Nicolas Sarkozy (2007 - 2012)
Arrêté du 28
mai 2008
Arrêté modifiant l'arrêté du 27 avril 1995 portant organisation de la direction générale de la gendarmerie nationale en sous-directions et en bureaux.
Décret du 25 novembre 2008 Décret n°2008-1218 du 25 novembre 2008 relatif à certaines dispositions réglementaires de la troisième partie du code de la défense (Décrets en Conseil d'Etat et en conseil des ministres).
Loi du 3
août 2009
Suite à son rattachement budgétaire dès le 1er janvier 2009 au ministère de l'Intérieur (loi de finances du 27 décembre 2008), la gendarmerie nationale est placée organiquement sous l'autorité de ce même ministère suivant la loi du 3 août 2009.
Cette loi abroge le décret organique du 20 mai 1903 et les réquisitions légales pour l'emploi de la gendarmerie pour le maintien de l'ordre.

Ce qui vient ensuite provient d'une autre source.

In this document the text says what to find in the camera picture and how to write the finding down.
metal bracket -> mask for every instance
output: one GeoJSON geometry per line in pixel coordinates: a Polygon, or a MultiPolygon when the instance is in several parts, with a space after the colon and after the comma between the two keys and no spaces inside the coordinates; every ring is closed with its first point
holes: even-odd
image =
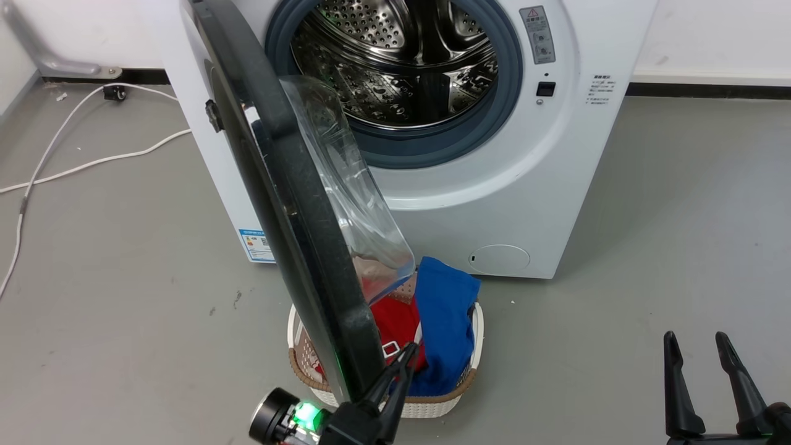
{"type": "Polygon", "coordinates": [[[103,67],[95,63],[66,60],[52,52],[33,32],[11,0],[0,0],[0,10],[19,43],[28,52],[42,77],[114,79],[121,75],[118,67],[103,67]]]}

green led light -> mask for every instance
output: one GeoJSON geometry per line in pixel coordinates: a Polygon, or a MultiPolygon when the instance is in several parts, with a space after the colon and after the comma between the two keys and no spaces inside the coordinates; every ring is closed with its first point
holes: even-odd
{"type": "Polygon", "coordinates": [[[304,429],[315,431],[319,427],[321,421],[321,410],[317,407],[303,401],[297,405],[297,410],[294,411],[294,423],[303,427],[304,429]]]}

clothing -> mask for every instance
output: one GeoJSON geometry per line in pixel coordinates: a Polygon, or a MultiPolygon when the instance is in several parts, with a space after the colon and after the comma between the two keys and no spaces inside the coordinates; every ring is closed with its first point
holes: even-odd
{"type": "Polygon", "coordinates": [[[475,346],[468,311],[480,286],[466,272],[423,257],[412,301],[420,315],[428,367],[415,373],[409,395],[441,396],[456,388],[475,346]]]}
{"type": "MultiPolygon", "coordinates": [[[[384,354],[389,356],[387,362],[390,363],[398,356],[395,352],[402,351],[407,343],[414,341],[415,332],[420,325],[417,304],[414,299],[412,304],[408,305],[397,299],[385,297],[371,306],[371,312],[379,328],[384,354]],[[392,342],[398,344],[398,348],[395,348],[392,342]]],[[[426,349],[421,344],[415,362],[415,372],[420,372],[425,367],[426,349]]]]}

red clothing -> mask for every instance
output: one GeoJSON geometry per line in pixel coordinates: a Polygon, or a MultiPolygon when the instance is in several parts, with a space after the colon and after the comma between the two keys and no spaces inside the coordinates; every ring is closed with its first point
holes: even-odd
{"type": "MultiPolygon", "coordinates": [[[[399,346],[398,351],[400,351],[403,350],[407,343],[414,341],[414,334],[420,324],[418,305],[414,299],[412,299],[411,304],[407,305],[399,300],[384,297],[371,306],[371,312],[377,323],[377,328],[379,328],[383,346],[395,341],[399,346]]],[[[395,350],[392,346],[384,348],[385,355],[390,355],[395,350]]],[[[397,356],[397,354],[393,354],[387,358],[388,363],[397,356]]],[[[426,367],[426,349],[422,342],[416,363],[415,371],[420,371],[426,367]]]]}

washing machine door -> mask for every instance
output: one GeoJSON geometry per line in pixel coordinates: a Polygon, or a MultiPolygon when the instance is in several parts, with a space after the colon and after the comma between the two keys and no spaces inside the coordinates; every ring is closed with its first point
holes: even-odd
{"type": "Polygon", "coordinates": [[[355,400],[384,366],[368,310],[371,281],[361,283],[360,271],[384,264],[411,274],[411,251],[388,249],[403,237],[354,138],[344,136],[334,93],[307,78],[278,79],[231,1],[191,0],[191,7],[210,57],[214,100],[206,113],[228,137],[333,393],[355,400]]]}

L'Assemblée nationale et le Sénat ont adopté,
Le Président de la République promulgue la loi dont la teneur suit :

    CHAPITRE IER : DES MISSIONS ET DU RATTACHEMENT DE LA GENDARMERIE NATIONALE

Article 1
Le code de la défense est ainsi modifié :
  • 1° Le premier alinéa de l'article L. 1142-1 est ainsi rédigé :
    « Le ministre de la défense est responsable de la préparation et de la mise en œuvre de la politique de défense. Il est en particulier chargé de l'infrastructure militaire comme de l'organisation, de la gestion, de la mise en condition d'emploi et de la mobilisation des forces armées, sous réserve des dispositions de l'article L. 3225-1. » ;
  • 2° Le second alinéa de l'article L. 3211-2 est supprimé ;
  • 3° Après l'article L. 3211-2, il est inséré un article L. 3211-3 ainsi rédigé :
    « Art.L. 3211-3.-La gendarmerie nationale est une force armée instituée pour veiller à l'exécution des lois.
    « La police judiciaire constitue l'une de ses missions essentielles.
    « La gendarmerie nationale est destinée à assurer la sécurité publique et l'ordre public, particulièrement dans les zones rurales et périurbaines, ainsi que sur les voies de communication.
    « Elle contribue à la mission de renseignement et d'information des autorités publiques, à la lutte contre le terrorisme, ainsi qu'à la protection des populations.
    « Elle participe à la défense de la patrie et des intérêts supérieurs de la nation, notamment au contrôle et à la sécurité des armements nucléaires.
    « L'ensemble de ses missions, civiles et militaires, s'exécute sur toute l'étendue du territoire national, hors de celui-ci en application des engagements internationaux de la France, ainsi qu'aux armées. » ;
  • 4° Au chapitre V du titre II du livre II de la troisième partie, il est inséré un article L. 3225-1 ainsi rédigé :
    « Art.L. 3225-1.-Sans préjudice des attributions de l'autorité judiciaire pour l'exercice de ses missions judiciaires, la gendarmerie nationale est placée sous l'autorité du ministre de l'intérieur, responsable de son organisation, de sa gestion, de sa mise en condition d'emploi et de l'infrastructure militaire qui lui est nécessaire. Pour l'exécution de ses missions militaires, notamment lorsqu'elle participe à des opérations des forces armées à l'extérieur du territoire national, la gendarmerie nationale est placée sous l'autorité du ministre de la défense.
    « Le ministre de la défense participe à la gestion des ressources humaines de la gendarmerie nationale dans des conditions définies par décret en Conseil d'État et exerce à l'égard des personnels militaires de la gendarmerie nationale les attributions en matière de discipline. »

Décret du
4 mars 2010
Décret n° 2010-224 du 4 mars 2010 relatif aux pouvoirs des préfets de zone de défense et de sécurité.
Décret du
4 mars 2010
Décret n° 2010-225 du 4 mars 2010 portant modifications de certaines dispositions du code de la défense relatives aux préfets délégués pour la défense et la sécurité, aux états-majors interministériels de zone de défense et de sécurité, aux délégués et correspondants de zone de défense et de sécurité et à l'outre-mer ainsi que certaines dispositions relatives aux secrétariats généraux pour l'administration de la police et certaines dispositions du code de la santé publique.